*** INPUT FOR THIS TASK Section Begins ***
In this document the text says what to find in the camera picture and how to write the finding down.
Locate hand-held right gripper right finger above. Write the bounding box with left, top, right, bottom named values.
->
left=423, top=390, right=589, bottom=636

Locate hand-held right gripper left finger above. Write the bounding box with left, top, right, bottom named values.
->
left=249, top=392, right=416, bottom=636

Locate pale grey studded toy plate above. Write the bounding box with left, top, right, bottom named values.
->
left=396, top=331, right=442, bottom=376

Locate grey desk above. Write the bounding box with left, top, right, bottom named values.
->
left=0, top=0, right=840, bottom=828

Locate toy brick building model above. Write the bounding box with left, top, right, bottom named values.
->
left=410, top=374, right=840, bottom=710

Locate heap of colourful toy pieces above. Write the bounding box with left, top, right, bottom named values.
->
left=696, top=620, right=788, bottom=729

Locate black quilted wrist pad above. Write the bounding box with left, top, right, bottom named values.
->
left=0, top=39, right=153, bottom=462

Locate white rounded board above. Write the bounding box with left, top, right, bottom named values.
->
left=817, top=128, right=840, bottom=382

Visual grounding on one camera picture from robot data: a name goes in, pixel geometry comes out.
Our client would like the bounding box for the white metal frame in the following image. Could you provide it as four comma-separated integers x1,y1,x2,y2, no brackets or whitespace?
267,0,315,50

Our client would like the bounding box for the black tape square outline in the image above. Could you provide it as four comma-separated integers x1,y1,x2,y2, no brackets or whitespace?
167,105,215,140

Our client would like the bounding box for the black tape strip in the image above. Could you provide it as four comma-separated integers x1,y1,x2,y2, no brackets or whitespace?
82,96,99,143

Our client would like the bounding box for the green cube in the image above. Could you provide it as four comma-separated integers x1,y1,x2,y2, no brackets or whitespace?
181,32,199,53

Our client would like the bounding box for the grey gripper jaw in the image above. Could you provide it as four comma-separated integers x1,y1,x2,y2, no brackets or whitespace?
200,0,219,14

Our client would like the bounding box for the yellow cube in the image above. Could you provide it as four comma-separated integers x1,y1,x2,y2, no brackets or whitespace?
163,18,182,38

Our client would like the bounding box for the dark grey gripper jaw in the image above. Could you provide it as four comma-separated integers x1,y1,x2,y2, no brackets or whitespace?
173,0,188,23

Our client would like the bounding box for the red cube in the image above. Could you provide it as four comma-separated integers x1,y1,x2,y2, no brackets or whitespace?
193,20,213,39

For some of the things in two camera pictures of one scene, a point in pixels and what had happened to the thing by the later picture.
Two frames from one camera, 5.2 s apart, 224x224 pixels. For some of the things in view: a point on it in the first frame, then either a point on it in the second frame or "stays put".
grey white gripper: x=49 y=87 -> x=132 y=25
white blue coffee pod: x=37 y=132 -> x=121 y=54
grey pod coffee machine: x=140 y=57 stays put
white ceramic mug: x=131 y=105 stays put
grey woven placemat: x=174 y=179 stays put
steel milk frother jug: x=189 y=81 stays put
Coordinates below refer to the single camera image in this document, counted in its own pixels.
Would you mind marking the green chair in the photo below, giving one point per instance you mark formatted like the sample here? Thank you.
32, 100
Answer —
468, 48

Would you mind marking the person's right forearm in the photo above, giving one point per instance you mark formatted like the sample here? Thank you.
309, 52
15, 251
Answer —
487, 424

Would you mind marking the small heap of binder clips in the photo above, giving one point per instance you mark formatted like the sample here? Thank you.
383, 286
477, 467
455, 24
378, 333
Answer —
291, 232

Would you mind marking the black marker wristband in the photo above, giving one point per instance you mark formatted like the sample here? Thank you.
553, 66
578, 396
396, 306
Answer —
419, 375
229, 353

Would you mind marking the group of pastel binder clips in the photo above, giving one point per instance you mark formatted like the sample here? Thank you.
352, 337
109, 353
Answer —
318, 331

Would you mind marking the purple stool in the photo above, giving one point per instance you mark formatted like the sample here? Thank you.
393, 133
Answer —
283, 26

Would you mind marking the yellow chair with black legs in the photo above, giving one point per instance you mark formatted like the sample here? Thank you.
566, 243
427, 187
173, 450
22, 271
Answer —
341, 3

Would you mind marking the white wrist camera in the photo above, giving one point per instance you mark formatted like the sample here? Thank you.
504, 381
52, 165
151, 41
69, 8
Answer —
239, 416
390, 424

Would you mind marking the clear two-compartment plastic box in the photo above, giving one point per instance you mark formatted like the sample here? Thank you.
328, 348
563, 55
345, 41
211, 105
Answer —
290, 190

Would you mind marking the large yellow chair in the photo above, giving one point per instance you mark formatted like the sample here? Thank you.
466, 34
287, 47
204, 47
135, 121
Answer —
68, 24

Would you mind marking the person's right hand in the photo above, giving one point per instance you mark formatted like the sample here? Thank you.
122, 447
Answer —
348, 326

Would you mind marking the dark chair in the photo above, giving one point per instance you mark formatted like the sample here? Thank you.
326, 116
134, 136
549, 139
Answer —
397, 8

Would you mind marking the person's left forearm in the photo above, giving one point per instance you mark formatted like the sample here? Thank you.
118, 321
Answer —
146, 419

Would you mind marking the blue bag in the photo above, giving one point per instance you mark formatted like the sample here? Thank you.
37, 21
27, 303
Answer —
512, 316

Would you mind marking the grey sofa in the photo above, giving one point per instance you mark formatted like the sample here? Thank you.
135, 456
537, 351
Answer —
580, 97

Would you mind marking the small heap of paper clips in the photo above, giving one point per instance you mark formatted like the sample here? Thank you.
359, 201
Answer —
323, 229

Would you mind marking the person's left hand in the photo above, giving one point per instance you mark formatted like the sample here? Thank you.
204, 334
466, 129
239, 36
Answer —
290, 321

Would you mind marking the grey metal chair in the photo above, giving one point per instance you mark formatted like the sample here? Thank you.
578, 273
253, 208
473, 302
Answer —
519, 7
*** INPUT FOR THIS TASK Section Ends ***
__EXERCISE DIRECTIONS__
Looking at the material above, state the number of lines holding the word "from", and only that number.

__RESPONSE TO THE TASK__
2